I need the Palmtop to dial up more than just CompuServe. Using some proprietary communications software, I dial into our communications network hardware and monitor its condition or make changes to the configuration wherever I am in the country. This flexibility helps keep the equipment in optimum operating condition.

Recently I have started using the built-in DataComm program to dial up my Internet access point using VT100 emulation. I have set up a configuration profile containing the telephone number, emulation preference, etc. and leave that loaded when I close down DataComm so that all I have to do to get into the Internet is turn on the modem and press (F10) to connect.

Wireless Communications is the Future for the Palmtop

Two recently announced products in the mobile computing arena are worth looking at. The first is a PCMCIA card pager. A California company called Wireless Access has put a Skytel or Mobilcom pager into a PCMCIA Type II card that can slide into your 100LX. The pager-on-a-card can be powered by its own internal battery (that should last for 30 days) or from the batteries inside the 100LX. Although the pager doesn't have to be inside the 100LX to receive a message, you will have to use the Palmtop to be able to read the page. The projected price for the Wireless Access PCMCIA card should be around $300 to the end user. You will need to purchase the pager from the company whose service you want to use.

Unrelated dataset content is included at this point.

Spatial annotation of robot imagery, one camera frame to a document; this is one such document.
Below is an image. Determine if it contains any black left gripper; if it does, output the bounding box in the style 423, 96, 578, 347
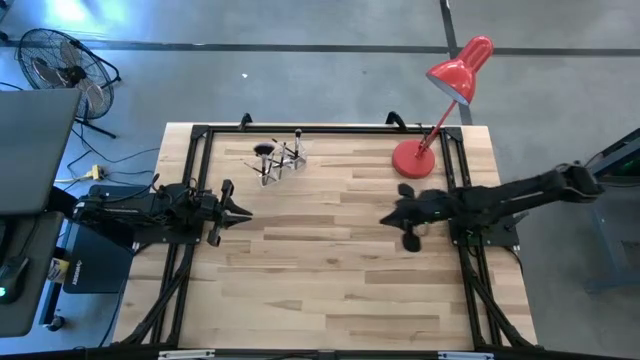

The other product announcement is from a company called RadioMail. This company is offering a two-way radio based E-Mail system for $89 a month regardless of how much it is used. Currently you have a choice of the Ericcson/GE Mobidem or the Motorola InfoTAC radio modems. RadioMail is an interesting approach to E-mail. This system gives you an Internet account and more. You can send mail to almost any system you can think of - CompuServe, cc:MAIL, MCIMail, etc. You will get your mail wherever you are in the country and the people sending the mail don't have to know what city you are in. Because you are on Internet, you can participate in the discussion areas there by subscribing to a listserver that handles the particular forum or conference you are interested in.

My use of the HP 100LX keeps changing as I learn more about the HP Palmtop. To this end, I find a periodic review of the HP 100LX User's Guide very helpful.

I don't regret the purchase of this valuable business tool in the least. Thanks to HP for a great product!!